When it happened, it happened right in narrow daylight. The phrase was Brian's, who hated a pat phrase. It happened right in the middle of the narrow two-hour Bellota day.

All were awake and aware. John Hardy stood in the middle of the weapons center on alert guard with that rifle cradled in the crook of his arm. Billy and Daniel and Margaret were at work in their respective dens; and Brian and Georgina, who did not den, were gathering in-sects at the open lower end of the valley, but they had the center in their sight.

There was an unusual flash of lightning, bright by even Bellota standards, and air snapped and crackled. And there was an unusual sound from Snufiles, far removed from his usual "snokle, snokle" talk.And in a moment benignity seemed to drain away from that planet.

Snuffles had before made as if to cross the line, and then scooted off, chortling in glee, which is perhaps why the careful John Hardy was not at first alarmed. Then Snuffles charged with a terrifying sound.

But Hardy was not tricked entirely; it would be impossible for man or beast to trick him entirely. He had a split second, and was not one to waste time making a decision; and he was incapable of panic. What he did, he did of choice. And if it was a mistake, why, even the shrewdest decision goes into the books as a mistake if it fails.

He was fond of Snuffles and he gambled that it would not be necessary to kill him. It was a heavy rifle; a shoulder shot should have turned the animal. If it did not, there would not be time for another shot.

It did not, though, and there was not. Commander John Hardy made one mistake and for that he died. He died uncommonly, and he did not die from the inside out, as meaner men do.
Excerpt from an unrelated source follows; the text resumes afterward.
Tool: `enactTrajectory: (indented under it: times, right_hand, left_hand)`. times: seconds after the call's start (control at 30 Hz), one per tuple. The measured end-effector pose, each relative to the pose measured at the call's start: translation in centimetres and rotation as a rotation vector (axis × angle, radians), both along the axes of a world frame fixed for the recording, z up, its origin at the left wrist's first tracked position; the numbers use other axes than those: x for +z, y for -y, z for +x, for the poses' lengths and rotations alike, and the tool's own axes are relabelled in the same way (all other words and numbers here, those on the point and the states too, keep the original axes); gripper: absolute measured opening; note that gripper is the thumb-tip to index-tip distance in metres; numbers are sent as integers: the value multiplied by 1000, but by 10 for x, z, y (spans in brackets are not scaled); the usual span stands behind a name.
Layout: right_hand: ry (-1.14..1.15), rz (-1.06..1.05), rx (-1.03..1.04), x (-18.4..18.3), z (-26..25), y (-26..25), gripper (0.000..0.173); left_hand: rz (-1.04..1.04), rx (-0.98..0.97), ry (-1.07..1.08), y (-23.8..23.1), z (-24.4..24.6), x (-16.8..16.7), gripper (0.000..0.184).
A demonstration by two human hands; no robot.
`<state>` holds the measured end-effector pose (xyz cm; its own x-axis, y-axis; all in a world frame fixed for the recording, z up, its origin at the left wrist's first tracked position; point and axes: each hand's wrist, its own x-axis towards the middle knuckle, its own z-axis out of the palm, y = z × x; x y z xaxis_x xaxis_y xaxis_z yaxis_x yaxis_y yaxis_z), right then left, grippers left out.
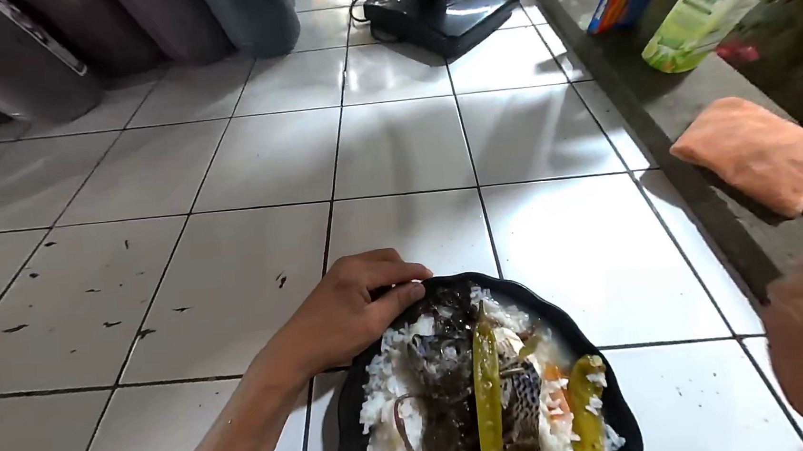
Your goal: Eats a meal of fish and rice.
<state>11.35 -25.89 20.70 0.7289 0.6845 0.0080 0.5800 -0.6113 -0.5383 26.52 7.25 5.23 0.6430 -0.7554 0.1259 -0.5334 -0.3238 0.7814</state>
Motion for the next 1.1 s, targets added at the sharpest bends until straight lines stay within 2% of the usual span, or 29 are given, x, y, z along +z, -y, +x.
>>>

It was ghastly, but it was over in an instant. Hardy's head was smashed and his face nearly swiped off. His back was broken and his body almost sheared in two. The great creature, with the foot-long canines and claws like twenty long knives, mangled him and crushed him and shook him like a red mop, and then let go.

It may be that Brian Carroll realized most quickly the implications.
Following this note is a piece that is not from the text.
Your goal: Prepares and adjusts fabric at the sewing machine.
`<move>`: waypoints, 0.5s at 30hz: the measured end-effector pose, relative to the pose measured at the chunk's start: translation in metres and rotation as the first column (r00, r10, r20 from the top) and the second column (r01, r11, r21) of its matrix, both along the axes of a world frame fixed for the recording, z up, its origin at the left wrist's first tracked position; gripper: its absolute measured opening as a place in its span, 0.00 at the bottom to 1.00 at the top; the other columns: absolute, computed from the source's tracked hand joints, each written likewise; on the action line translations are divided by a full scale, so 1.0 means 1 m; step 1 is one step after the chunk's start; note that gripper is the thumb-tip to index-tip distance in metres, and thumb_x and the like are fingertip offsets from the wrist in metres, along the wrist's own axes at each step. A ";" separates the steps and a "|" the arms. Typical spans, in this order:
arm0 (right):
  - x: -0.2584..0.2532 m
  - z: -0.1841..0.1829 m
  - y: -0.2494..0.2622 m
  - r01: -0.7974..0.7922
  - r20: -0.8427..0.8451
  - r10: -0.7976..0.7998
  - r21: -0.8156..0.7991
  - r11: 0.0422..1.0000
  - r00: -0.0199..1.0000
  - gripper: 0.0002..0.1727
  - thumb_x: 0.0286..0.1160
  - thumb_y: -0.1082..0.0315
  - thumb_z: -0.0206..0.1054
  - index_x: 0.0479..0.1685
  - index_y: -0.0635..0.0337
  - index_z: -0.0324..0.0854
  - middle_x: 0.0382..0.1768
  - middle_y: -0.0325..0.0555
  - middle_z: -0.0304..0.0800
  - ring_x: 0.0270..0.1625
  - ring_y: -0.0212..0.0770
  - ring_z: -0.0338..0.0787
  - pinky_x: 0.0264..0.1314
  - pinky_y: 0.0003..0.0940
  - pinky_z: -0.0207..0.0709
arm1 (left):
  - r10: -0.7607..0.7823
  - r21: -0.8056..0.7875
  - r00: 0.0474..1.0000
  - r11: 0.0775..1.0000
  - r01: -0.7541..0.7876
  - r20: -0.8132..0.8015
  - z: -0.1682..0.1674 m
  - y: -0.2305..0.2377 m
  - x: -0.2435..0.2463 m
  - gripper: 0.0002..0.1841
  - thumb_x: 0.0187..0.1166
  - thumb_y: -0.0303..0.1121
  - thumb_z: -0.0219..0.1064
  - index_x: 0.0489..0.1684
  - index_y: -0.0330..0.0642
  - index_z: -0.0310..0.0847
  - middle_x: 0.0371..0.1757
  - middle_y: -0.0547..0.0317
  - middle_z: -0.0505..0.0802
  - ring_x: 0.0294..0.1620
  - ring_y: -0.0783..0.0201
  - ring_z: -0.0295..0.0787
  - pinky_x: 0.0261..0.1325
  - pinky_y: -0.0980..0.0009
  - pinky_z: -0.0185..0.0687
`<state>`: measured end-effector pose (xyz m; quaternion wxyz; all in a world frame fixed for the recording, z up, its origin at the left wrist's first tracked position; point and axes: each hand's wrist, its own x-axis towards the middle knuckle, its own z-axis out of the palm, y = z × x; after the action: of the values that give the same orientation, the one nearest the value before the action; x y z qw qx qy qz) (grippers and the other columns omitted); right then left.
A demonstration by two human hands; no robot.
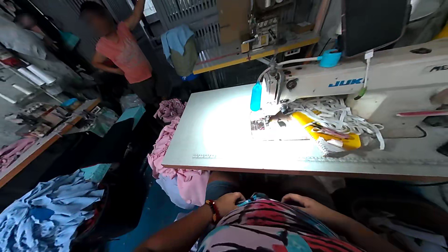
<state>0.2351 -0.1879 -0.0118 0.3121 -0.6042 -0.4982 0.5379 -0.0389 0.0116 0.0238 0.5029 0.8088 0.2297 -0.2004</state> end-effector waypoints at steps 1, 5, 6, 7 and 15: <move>0.003 0.002 -0.004 0.009 0.001 -0.009 -0.068 0.998 1.000 0.16 0.84 0.63 0.63 0.60 0.63 0.84 0.55 0.50 0.91 0.59 0.38 0.88 0.68 0.39 0.79 | -0.028 0.020 0.996 0.999 0.030 -0.084 0.007 0.003 -0.005 0.18 0.86 0.32 0.64 0.67 0.27 0.79 0.63 0.33 0.88 0.66 0.44 0.85 0.73 0.49 0.74; 0.011 0.016 -0.013 -0.016 -0.038 0.009 -0.183 0.983 0.999 0.11 0.84 0.68 0.64 0.52 0.67 0.86 0.48 0.49 0.91 0.51 0.37 0.88 0.61 0.39 0.80 | -0.052 0.010 0.998 0.999 0.052 -0.047 0.011 0.012 -0.024 0.15 0.83 0.30 0.66 0.61 0.28 0.82 0.58 0.36 0.89 0.62 0.48 0.86 0.69 0.51 0.77; 0.009 0.009 -0.011 -0.020 -0.039 0.016 -0.098 0.995 0.999 0.12 0.82 0.67 0.64 0.54 0.65 0.87 0.51 0.47 0.92 0.56 0.35 0.89 0.65 0.37 0.80 | -0.043 0.004 0.998 0.999 0.043 0.043 0.005 0.010 -0.022 0.15 0.82 0.29 0.66 0.61 0.27 0.82 0.60 0.36 0.89 0.64 0.49 0.85 0.71 0.53 0.76; 0.005 0.004 -0.006 -0.036 -0.046 0.036 0.001 0.999 0.998 0.16 0.81 0.65 0.65 0.59 0.65 0.88 0.59 0.51 0.91 0.64 0.38 0.87 0.73 0.38 0.77 | -0.036 -0.004 0.990 0.999 0.037 0.137 -0.002 0.007 -0.018 0.16 0.81 0.27 0.66 0.62 0.26 0.82 0.62 0.35 0.88 0.68 0.48 0.84 0.75 0.54 0.74; 0.010 0.009 0.004 -0.194 0.099 0.185 0.091 0.977 0.978 0.17 0.84 0.68 0.58 0.45 0.72 0.90 0.47 0.58 0.92 0.57 0.49 0.89 0.67 0.49 0.76 | -0.058 -0.027 0.998 0.998 0.058 0.012 0.013 0.013 -0.027 0.16 0.86 0.31 0.63 0.61 0.28 0.85 0.61 0.36 0.90 0.66 0.48 0.86 0.74 0.51 0.75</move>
<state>0.2454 -0.1843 -0.0029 0.2667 -0.5611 -0.5935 0.5117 -0.0657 0.0247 0.0364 0.5089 0.8094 0.2006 -0.2136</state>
He called to Georgina to come out of the valley onto the plain below, and to come out fast. He realized that the other three still alive would not even be able to come out.

Incongruously, a thing that went through Brian Carroll's mind was a tirade of an ancient Confederate general against ancient General Grant, to the effect that the blundering fool had moved into a position that commanded both river and hill and blocked three valley mouths, and it could only be hoped that Grant would move along before he realized his advantage.
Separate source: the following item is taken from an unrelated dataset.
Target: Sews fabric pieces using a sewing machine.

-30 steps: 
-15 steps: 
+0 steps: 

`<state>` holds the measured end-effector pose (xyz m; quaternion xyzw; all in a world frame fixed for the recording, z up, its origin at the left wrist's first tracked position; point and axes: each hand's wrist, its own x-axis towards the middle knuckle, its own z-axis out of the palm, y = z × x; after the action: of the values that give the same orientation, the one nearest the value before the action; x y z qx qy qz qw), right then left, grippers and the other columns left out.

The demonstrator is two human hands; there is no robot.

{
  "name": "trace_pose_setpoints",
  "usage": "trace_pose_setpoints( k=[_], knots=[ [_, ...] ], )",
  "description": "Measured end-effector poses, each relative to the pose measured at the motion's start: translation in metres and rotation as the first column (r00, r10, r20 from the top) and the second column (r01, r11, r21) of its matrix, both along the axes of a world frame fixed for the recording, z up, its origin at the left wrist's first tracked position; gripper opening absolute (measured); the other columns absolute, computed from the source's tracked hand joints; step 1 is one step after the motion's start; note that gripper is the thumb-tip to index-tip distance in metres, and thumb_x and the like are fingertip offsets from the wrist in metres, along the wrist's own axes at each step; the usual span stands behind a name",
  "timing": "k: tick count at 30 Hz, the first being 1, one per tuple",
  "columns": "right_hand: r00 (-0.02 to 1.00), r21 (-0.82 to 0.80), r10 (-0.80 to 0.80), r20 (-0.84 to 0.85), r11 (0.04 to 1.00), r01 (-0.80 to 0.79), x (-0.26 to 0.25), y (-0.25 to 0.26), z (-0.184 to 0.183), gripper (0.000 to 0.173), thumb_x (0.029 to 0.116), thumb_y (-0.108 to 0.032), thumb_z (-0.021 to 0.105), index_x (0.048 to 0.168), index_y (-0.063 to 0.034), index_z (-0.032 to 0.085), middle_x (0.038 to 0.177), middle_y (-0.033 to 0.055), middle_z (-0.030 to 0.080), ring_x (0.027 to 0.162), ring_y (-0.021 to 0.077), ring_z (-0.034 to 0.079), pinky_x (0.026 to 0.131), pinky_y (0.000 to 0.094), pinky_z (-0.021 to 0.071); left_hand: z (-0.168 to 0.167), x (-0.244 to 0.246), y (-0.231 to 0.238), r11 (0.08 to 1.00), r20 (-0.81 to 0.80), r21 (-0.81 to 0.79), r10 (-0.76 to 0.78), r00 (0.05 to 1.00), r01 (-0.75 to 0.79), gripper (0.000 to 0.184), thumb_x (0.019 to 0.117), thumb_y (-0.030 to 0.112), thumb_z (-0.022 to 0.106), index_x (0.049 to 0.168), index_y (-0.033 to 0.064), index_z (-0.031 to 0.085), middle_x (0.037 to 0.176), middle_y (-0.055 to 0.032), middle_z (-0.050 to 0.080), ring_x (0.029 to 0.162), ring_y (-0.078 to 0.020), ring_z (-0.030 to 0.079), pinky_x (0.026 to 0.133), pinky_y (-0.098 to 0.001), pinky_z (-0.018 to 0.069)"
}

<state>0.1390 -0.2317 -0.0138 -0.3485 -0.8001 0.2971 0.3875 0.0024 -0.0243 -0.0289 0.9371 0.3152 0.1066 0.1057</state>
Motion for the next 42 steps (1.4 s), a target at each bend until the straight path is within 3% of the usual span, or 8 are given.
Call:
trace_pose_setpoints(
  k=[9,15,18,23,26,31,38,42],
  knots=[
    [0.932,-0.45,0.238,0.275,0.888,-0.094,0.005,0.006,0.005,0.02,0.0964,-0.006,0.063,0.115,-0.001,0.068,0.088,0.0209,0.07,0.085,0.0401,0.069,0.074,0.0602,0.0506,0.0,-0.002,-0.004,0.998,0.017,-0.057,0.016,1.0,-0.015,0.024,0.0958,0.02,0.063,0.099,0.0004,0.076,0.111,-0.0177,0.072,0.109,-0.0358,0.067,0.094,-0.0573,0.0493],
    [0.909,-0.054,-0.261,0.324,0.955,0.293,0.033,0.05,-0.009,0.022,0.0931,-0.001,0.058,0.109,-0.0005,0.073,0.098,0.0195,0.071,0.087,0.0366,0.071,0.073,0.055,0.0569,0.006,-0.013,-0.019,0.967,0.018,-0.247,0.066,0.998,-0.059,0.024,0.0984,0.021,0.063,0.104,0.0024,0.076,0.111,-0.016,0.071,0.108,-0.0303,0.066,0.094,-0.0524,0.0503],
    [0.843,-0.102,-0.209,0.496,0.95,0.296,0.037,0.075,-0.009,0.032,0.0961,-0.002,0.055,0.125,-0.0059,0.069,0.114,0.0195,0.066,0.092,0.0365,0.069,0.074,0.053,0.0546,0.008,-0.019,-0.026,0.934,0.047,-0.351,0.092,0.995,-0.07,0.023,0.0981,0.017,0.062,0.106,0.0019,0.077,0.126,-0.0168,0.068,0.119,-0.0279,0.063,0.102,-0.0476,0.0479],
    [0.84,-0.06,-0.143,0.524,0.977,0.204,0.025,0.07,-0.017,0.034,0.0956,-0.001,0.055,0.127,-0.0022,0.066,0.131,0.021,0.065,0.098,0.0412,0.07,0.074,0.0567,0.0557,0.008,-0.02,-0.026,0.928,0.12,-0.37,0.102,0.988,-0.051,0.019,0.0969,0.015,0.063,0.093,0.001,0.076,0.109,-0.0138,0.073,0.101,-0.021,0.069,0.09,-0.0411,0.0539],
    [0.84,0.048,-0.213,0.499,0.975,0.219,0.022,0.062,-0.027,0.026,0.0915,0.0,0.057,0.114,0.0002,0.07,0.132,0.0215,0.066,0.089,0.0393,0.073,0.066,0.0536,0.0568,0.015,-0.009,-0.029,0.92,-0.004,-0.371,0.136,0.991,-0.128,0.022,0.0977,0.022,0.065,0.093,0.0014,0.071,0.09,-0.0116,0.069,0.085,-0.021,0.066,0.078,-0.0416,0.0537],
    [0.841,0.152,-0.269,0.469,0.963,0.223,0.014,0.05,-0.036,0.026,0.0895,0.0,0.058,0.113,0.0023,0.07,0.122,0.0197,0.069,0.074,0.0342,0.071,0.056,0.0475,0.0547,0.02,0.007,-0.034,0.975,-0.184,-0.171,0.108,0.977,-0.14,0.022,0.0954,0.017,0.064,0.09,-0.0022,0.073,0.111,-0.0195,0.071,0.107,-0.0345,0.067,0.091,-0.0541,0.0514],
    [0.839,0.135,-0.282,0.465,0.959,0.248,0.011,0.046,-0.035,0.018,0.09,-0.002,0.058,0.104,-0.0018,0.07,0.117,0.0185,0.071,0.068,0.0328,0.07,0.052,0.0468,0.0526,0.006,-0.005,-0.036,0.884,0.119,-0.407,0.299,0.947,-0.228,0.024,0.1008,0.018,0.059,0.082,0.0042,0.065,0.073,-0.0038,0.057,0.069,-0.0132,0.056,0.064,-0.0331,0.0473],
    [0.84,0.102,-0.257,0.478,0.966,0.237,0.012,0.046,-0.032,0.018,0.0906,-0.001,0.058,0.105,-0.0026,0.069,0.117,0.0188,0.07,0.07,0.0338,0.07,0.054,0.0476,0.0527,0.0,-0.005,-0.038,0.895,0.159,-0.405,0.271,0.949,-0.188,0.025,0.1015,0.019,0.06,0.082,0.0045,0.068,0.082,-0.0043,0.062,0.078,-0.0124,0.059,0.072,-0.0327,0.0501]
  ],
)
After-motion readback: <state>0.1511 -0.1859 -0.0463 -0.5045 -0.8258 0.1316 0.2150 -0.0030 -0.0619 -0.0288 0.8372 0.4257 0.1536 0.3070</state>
But Brian was under no such delusion. Snuffles realized his advantage; he occupied the supply dump and weapons center, and commanded the entrances to the three blind pockets that were the dens of Billy Cross and Daniel Phelan and Margie Cot.

With one move, Snuffles had killed the leader, cornered three of the others, and cut off the remaining two from base weapons, to be hunted down later. There was nothing unintentional about it. Had he chosen another moment, when another than John Hardy was on guard, then Hardy alive would still somehow have been a threat to him, even weaponless. But, with Hardy dead, all the rest were no match for the animal.

Brian and Georgina lingered on the edge of the plain to watch the other three, though they knew that their own lives depended on getting out of there.

"Two could get away," said Georgina, "if a third would make a rush for it and force Snuffles into another charge."

"But none of them will," said Brian. "The third would die."

It was a game, but it couldn't last long. Phelan whimpered and tried to climb the rock wall at the blind end of his pocket. Margie cajoled and told Snuffles how good friends they had always been, and wouldn't he let her go? Billy Cross filled his pipe and lit it and sat down to wait it out.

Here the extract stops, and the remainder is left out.